(Collected data)
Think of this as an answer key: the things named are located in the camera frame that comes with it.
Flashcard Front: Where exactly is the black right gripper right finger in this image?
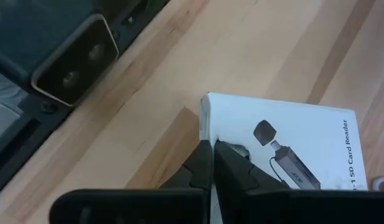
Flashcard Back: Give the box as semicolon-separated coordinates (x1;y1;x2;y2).
213;140;291;224

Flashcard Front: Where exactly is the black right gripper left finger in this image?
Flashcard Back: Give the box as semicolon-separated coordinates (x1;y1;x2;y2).
159;139;213;190

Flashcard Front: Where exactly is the white card reader box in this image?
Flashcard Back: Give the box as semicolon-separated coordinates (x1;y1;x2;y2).
199;91;369;224

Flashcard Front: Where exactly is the grey cable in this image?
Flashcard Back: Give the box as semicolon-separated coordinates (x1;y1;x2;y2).
371;175;384;192

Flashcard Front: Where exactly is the black aluminium frame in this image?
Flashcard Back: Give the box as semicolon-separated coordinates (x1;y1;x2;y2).
0;0;171;200

> _TASK REQUIREMENTS_
Look through the records and gather every line containing "gripper".

> _WRITTEN SOLUTION_
Flashcard Front: Where exactly is the black right gripper right finger in this image?
Flashcard Front: Where exactly is the black right gripper left finger in this image?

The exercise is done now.